*WHAT IS NEEDED:* Output the data word for word, dropping every image.

(Saved entries)

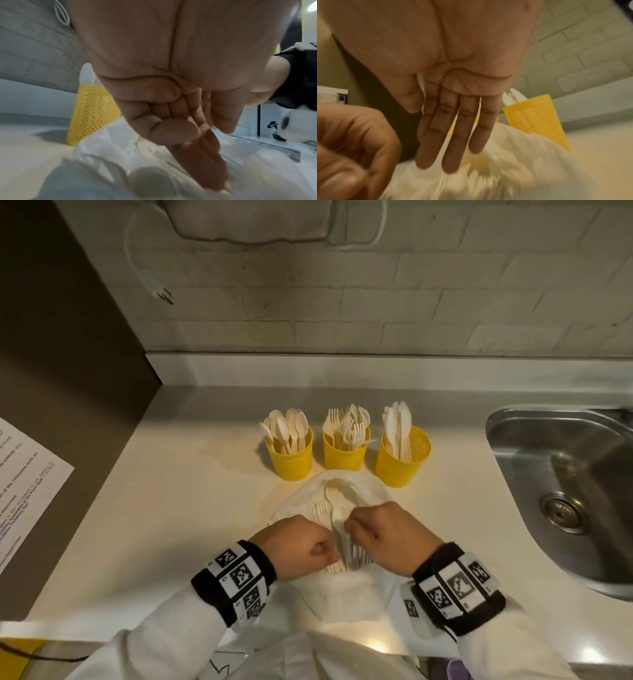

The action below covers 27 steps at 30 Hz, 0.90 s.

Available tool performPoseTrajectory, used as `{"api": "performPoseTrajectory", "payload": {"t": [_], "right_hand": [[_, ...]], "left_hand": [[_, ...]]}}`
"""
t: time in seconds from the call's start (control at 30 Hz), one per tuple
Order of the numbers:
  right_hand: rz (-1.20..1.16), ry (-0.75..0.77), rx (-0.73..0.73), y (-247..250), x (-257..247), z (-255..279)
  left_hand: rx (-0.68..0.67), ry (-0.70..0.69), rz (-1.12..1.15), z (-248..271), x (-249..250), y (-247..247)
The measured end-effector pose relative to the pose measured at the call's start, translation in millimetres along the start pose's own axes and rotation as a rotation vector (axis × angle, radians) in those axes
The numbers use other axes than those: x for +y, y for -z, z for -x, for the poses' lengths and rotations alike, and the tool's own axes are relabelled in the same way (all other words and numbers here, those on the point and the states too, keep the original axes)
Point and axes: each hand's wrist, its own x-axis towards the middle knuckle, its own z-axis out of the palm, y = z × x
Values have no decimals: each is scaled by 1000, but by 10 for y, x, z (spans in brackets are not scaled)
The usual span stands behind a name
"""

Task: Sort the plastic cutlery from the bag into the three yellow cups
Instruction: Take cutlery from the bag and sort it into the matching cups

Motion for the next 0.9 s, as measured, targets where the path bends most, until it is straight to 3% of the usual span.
{"api": "performPoseTrajectory", "payload": {"t": [0.1,0.2,0.47,0.6,0.73,0.9], "right_hand": [[52,-52,-134,-168,128,135],[81,-119,-169,-234,179,218],[200,-390,-91,-283,139,240],[175,-526,-11,-336,133,184],[128,-542,43,-434,135,125],[13,-423,154,-488,114,112]], "left_hand": [[-35,16,-64,4,-27,-114],[-37,48,-119,-5,-32,-190],[49,353,-214,-104,46,-254],[112,409,-204,-167,52,-284],[140,411,-174,-207,95,-318],[206,357,-53,-249,119,-374]]}}
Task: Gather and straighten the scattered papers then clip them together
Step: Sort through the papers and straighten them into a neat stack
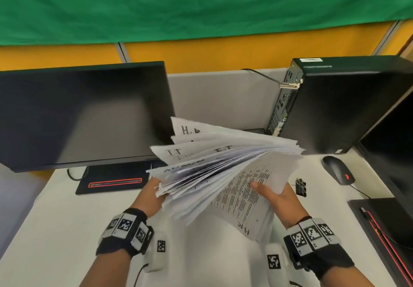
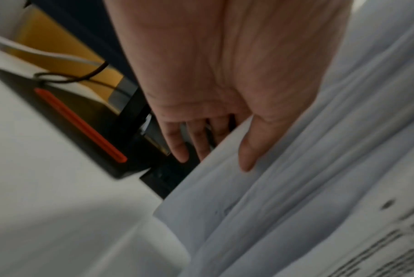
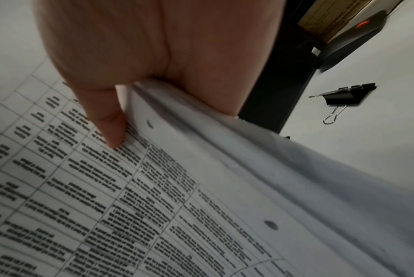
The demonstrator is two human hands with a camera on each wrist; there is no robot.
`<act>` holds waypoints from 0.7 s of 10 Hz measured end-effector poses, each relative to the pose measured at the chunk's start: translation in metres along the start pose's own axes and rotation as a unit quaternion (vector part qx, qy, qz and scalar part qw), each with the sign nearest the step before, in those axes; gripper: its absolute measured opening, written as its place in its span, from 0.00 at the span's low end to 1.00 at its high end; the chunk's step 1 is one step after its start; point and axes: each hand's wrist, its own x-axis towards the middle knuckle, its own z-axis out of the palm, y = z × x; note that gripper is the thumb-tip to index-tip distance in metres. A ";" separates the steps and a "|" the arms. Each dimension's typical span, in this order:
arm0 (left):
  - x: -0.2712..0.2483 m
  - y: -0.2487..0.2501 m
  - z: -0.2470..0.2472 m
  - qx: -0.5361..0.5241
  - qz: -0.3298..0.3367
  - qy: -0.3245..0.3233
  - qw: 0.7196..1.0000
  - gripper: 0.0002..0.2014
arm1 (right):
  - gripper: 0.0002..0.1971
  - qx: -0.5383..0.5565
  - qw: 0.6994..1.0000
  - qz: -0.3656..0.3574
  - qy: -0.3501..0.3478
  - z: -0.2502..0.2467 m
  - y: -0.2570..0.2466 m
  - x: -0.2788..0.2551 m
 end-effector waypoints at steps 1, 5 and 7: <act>-0.023 0.008 -0.011 -0.009 0.045 -0.030 0.999 0.28 | 0.07 -0.006 1.000 -0.005 0.008 0.001 0.000 0.001; -0.022 0.041 -0.027 -0.387 0.155 0.083 0.905 0.25 | 0.09 0.018 1.000 -0.011 -0.011 0.007 -0.003 -0.010; -0.016 0.052 -0.017 -0.448 0.106 0.112 0.881 0.19 | 0.12 0.027 0.999 -0.037 0.008 0.019 -0.015 -0.013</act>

*YOUR RESPONSE:*
The action below covers 27 steps at 30 Hz, 0.90 s.

Available tool performPoseTrajectory, used as `{"api": "performPoseTrajectory", "payload": {"t": [_], "right_hand": [[_, ...]], "left_hand": [[_, ...]]}}`
"""
t: time in seconds from the call's start (control at 30 Hz), one per tuple
Order of the numbers:
  right_hand: rz (-1.20..1.16), ry (-0.75..0.77), rx (-0.73..0.73), y (-247..250), x (-257..247), z (-255..279)
  left_hand: rx (-0.68..0.67), ry (-0.70..0.69), rz (-1.12..1.15), z (-248..271), x (-249..250), y (-247..247)
The measured end-effector pose relative to the pose measured at the call's start, translation in millimetres along the start pose's own axes and rotation as a rotation vector (axis × angle, radians) in those axes
The numbers use other axes than those: x for +y, y for -z, z for -x, for the poses' lengths and rotations alike, and the tool's own axes are relabelled in the same way (all other words and numbers here, those on the point and the states too, keep the original axes)
Point and axes: each hand's wrist, its own x-axis towards the middle knuckle, its own z-axis out of the palm, y = z × x
Values have no decimals: each is scaled by 1000, but by 10 for y, x, z (spans in brackets are not scaled)
The usual span stands behind a name
"""

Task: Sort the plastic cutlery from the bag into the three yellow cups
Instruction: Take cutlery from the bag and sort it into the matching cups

Motion for the next 0.9 s, as measured, targets where the path bends most, until it is straight to 3% of the usual span.
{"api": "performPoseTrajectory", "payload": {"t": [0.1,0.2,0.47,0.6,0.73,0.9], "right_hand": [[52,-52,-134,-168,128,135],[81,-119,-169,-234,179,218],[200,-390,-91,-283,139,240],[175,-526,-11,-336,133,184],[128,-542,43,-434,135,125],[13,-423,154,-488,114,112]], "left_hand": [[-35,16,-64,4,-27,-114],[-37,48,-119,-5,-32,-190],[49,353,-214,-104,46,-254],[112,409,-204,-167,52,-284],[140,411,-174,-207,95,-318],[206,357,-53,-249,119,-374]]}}
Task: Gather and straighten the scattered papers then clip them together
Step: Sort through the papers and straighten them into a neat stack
The demonstrator is two human hands with a camera on each wrist; there is no robot.
`<act>` holds waypoints from 0.7 s of 10 Hz measured end-effector poses, each relative to the pose measured at the chunk's start: translation in metres along the start pose's own axes and rotation as a unit quaternion (vector part qx, qy, qz and scalar part qw), each with the sign nearest the step before, in those axes; gripper: its absolute measured opening, written as its place in its span, from 0.00 at the span's low end to 1.00 at its high end; the chunk's step 1 is one step after its start; point and axes: each hand's wrist, its own x-axis towards the middle knuckle, its own z-axis out of the palm, y = z × x; note that gripper is the thumb-tip to index-tip distance in metres. A ";" separates the steps and a "|" the arms. Each dimension's typical span, in this order:
arm0 (left):
  - x: -0.2712..0.2483 m
  - y: -0.2487..0.2501 m
  - z: -0.2470..0.2472 m
  - qx: -0.5361..0.5241
  - qz: -0.3298..0.3367
  - qy: -0.3245..0.3233
  - qw: 0.7196..1.0000
  - gripper: 0.0002..0.2014
arm1 (right):
  - gripper: 0.0002..0.1971
  - qx: -0.5383..0.5565
  - qw: 0.6994..1.0000
  - qz: -0.3656..0.3574
  - qy: -0.3501..0.3478
  - z: -0.2502..0.2467 m
  - y: -0.2570..0.2466 m
  - x: -0.2788..0.2551 m
 end-effector waypoints at steps 1, 5 and 7: <act>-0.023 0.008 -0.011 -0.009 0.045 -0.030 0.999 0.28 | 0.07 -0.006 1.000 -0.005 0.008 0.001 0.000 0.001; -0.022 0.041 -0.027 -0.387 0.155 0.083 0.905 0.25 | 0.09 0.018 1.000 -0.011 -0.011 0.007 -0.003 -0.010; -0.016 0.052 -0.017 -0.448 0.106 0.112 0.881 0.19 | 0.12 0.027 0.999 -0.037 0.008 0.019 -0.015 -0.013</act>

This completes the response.